(director/writer: John Trengove; cinematographer: Wyatt Garfield; editors: Julie Monroe, Matthew Swanepoel; music: Christopher Stracey; cast: Jesse Eisenberg (Ralphie), Adrien Brody (Dad Dan), Odessa Young (Sal), Phillip Ettinger (Jason), Ethan Suplee (Dad Leo), Sallieu Sesay (Ahmet), Evan Joningkeit (Son Brad), Caleb Eberhardt (Son Aaron), Gheoorghe Muresan (Sachiel); Runtime: 95; MPAA Rating: NR; producers: Ben Giladi, Gina Gammell; Capstone Studios, Universal Pictures; 2023-UK/USA)
“Dark take on toxic masculinity.”
Reviewed by Dennis Schwartz
The South African auteur John Trengove (“The Wound”) directs this dark take on toxic masculinity in this bleak, misogynist and hollow film.
It’s set in some unnamed American industrial city in the Northeast, where there’s high unemployment.
Jesse Eisenberg as Ralphie, is satisfactorily cast against type (plays a gym rat rather than his usual neurotic cerebral type). The carrot-top Ralphie is a vulnerable infantile and self-destructive young man lured into joining a male separatist cult because of his anger issues. In order to “unlock their cataclysmic power” the cult members shun female companionship. This act of male radicalization we are told can lead to violence under the pretense of “taking back power.”
Ralphie, after laid-off on his industrial job, is now working temporarily as an Uber driver. His trauma goes back to when his father abandoned him when he was a youngster on Christmas Day, and he has since that time never felt wanted.
Ralphie’s more anxious now that the holidays are soon approaching. To relax, he spends his free time pumping iron at the gym.
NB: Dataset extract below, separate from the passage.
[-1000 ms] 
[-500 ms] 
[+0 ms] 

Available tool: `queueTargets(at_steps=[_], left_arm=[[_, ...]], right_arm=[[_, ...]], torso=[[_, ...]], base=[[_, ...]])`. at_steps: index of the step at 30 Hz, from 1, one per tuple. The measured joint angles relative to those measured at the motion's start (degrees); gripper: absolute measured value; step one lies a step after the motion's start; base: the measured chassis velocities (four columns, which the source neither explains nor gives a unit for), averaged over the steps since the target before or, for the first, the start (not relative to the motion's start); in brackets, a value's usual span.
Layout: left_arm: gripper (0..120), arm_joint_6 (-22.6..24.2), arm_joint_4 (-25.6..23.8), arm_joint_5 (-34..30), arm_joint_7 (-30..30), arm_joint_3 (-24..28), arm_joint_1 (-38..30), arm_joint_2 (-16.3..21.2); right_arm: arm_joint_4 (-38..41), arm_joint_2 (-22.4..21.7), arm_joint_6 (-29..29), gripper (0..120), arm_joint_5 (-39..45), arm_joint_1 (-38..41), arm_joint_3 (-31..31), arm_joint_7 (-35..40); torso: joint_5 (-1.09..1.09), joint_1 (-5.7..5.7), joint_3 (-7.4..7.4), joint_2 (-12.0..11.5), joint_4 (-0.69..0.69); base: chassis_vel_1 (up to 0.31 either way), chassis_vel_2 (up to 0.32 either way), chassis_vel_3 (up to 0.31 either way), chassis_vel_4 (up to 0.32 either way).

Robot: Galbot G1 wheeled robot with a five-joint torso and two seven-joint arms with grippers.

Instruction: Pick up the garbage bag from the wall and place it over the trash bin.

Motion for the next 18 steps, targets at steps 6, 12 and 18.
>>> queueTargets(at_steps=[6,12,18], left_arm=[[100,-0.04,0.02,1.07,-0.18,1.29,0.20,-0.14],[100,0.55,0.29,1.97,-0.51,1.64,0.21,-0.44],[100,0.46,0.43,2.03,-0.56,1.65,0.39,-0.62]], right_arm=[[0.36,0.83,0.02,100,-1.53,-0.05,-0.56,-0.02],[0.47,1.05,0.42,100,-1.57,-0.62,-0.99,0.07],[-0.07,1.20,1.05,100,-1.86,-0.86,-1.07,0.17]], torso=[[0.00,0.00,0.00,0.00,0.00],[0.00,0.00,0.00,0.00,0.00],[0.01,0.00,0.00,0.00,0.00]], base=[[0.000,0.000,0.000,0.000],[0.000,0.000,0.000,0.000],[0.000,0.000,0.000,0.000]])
The young man is also concerned over the pregnancy of his girlfriend Sal (Odessa Young), afraid that the relationship will grow more serious and he won’t be able to handle it as the provider he’s supposed to be as a man.
The uptight Ralphie is bothered by even the slightest of things that goes against his beliefs. While in his cab he sees in disbelief, in his rear-view mirror, a woman breastfeeding her baby, and when she spots him staring calls him a pervert and bolts out of the cab. A gay couple make-out in the backseat of his cab, which deeply perturbs him. He’s also unduly upset that a group of Black homos at the gym request a change of music from Heavy Metal to Lycra-snapping pop.
At his gym, a buddy introduces him to a ‘guy group’ who help socially awkward guys like him get re-adjusted to life. Thereby he joins a cult group run by Dad Dan (Adrien Brody), who recruits so-called ‘Sons’ to live in his remote cabin in celibacy as a way to be “released from the Gynosphere.”
The troubled Ralphie reveals his vulnerability, fear and hatred of women, as he joins that hateful cult. Ralphie is likely to become more toxic, as the cult preaches isolation.
It’s a provocative take on male toxicity, hitching itself to the “Taxi Driver” motif, whereby it offers a scathing commentary on society and drives home points on cult-like incel groups but never digs too deeply into them.
Even in its best moments, it only brings us to the problem over male toxicity without taking us further. But, at least, it’s a serious and sensible effort to cover a modern-day hot-button issue that needs to be aired and gives us something to think about.
It played at the Berlin Film Festival.